Acirrada, campanha tem guerra do cavalete no segundo turno

Edivaldo Bitencourt

Guerra do cavalete – Na reta final da eleição, os candidatos travam a guerra do cavalete em Campo Grande. A disputa não está restrita a quem mais coloca os materiais de campanha em canteiros de avenidas e calçadas na Capital. Eles também estão recolhendo o material um do outro.

Guerra do cavalete 2 – Na semana passada, tucanos flagraram um motorista, que seria da campanha de Delcídio do Amaral (PT), recolhendo cavaletes. No sábado, petistas flagraram cavaletes supostamente destruídos por agentes da campanha de Reinaldo Azambuja (PSDB).

Estrelar – A campanha no Estado chega à última semana com reforço de estrelas. O primeiro a desembarcar é o senador Aécio Neves (PSDB). Ele chega na situação de empate técnica com Dilma Rousseff (PT) e com chances reais de subir a rampa do Planalto no próximo. Aécio reforça, pela terceira vez, a campanha de Reinaldo.

Estrelar 2 – O segundo “astro” de peso será o ex-presidente da República Luiz Inácio Lula da Silva. Ele chega à Capital na quarta-feira e deverá participar de ato no Bairro Nova Lima, na saída para Cuiabá. Lula vem ao Estado pela terceira vez para ajudar Delcídio.

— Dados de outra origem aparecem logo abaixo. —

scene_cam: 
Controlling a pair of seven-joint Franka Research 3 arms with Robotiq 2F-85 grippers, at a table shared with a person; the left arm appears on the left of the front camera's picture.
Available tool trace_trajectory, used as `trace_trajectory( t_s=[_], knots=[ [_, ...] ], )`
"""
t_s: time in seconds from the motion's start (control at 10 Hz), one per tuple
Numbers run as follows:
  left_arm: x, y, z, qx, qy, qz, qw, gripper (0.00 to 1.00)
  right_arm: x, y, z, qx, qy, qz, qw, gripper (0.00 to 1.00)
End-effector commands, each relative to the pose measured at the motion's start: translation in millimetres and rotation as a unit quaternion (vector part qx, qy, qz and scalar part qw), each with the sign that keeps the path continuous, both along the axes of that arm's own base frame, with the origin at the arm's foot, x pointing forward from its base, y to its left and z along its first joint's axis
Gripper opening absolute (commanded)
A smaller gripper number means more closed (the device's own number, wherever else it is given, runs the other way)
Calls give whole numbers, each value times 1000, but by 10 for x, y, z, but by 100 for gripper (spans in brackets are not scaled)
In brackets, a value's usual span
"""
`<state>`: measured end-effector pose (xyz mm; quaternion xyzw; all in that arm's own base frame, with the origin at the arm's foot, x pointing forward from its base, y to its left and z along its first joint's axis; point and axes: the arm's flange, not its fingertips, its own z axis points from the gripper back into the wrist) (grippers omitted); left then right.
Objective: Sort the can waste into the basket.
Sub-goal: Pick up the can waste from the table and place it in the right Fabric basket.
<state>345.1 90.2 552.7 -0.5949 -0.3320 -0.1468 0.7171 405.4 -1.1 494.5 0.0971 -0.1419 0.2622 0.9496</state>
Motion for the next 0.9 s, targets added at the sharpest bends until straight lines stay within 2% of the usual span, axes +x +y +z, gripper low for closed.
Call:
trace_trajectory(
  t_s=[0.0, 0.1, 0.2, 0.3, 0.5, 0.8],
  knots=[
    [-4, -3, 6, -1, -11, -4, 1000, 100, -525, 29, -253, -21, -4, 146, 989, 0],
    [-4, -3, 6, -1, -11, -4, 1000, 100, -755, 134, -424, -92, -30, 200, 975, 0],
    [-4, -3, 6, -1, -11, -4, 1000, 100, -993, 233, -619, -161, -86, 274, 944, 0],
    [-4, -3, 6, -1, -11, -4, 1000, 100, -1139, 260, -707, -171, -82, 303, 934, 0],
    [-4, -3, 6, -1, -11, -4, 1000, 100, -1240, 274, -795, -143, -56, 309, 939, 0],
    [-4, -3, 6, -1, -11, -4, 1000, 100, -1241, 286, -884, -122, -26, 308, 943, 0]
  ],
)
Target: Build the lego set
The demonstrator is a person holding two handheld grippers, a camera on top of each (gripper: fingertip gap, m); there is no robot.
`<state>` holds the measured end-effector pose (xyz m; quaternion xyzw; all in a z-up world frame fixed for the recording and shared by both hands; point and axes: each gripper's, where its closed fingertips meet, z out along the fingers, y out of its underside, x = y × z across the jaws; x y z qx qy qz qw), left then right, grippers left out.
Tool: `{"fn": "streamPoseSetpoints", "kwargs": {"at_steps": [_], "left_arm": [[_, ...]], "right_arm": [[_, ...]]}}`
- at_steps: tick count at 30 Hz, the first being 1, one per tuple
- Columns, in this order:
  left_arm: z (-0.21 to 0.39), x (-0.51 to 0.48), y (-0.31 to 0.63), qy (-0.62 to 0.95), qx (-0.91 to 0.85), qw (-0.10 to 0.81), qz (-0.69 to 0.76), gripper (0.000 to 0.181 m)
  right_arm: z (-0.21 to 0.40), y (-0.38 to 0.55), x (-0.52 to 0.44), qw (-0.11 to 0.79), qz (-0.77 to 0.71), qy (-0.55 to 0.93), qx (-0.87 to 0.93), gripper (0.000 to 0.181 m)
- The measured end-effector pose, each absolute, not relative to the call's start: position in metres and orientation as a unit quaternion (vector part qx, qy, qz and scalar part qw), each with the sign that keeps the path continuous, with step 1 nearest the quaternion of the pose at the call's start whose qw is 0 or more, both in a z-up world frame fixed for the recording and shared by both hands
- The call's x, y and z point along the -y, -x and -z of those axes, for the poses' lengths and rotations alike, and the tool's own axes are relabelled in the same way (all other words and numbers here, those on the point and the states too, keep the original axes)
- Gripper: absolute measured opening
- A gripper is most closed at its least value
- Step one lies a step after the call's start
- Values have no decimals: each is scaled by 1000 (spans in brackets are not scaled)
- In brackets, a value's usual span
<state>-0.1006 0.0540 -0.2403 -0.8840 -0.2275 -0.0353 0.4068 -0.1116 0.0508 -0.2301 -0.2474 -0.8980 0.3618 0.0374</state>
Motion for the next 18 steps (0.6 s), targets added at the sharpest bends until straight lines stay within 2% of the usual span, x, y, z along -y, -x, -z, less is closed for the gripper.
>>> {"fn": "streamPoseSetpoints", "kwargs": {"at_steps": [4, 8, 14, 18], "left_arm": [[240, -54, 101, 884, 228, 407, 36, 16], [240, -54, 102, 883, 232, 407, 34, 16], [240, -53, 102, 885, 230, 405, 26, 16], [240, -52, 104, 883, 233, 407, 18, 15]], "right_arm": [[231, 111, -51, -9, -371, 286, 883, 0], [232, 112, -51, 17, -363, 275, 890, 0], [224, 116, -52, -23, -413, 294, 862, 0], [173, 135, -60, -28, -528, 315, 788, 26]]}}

Prefeitura - Se vingar o projeto de ser candidato a prefeito de Campo Grande em 2016, o deputado estadual Marquinhos Trad deve trocar o PMDB pela Rede. Esta é a única troca permitida pela legislação, já que a Rede, da ex-ministra Marina Silva, deve ser criado em 2015.

Salvação – Pela lei eleitoral, o detentor de mandato eletivo só pode trocar de partido sem perder o cargo se o partido for novo. É a famosa janela, que permite troca. Neste caso, a Rede poderá receber deputados, vereadores e prefeitos descontentes com as siglas atuais.

Reforço – Um esquema especial de segurança isolou o prefeito Gilmar Olarte (PP) e os vereadores, ontem de manhã, para discutir o reajuste do IPTU. Nem mesmo os assessores tiveram autorização para acompanhar a reunião, que discutiu o reajuste “ideal” de 32% no tributo.

Volta – O presidenciável Pastor Everaldo (PSC) veio à Capital com uma missão especial. Ele pretende resgatar Gilmar Olarte, que já fez parte da sigla. Durante o encontro, Everaldo comparou o prefeito ao “filho pródigo”, citado em uma parábola de Jesus na bíblia.

Depende – O prefeito admitiu que pode trocar o PP pelo PSC. No entanto, ele pretende aguardar a decisão nacional do PP, que lhe prometeu arrancar a sigla das mãos do ex-prefeito e desafeto Alcides Bernal após as eleições.

Lotado – Olarte, aliás, teve uma agenda intensa de reuniões ontem de manhã. Ele recebeu vereadores, pastor Everaldo, representantes do Poder Judiciário e da Segurança Pública. Um dos pontos discutidos foi a criação do “botão do pânico”, para ajudar as mulheres vítimas de violência.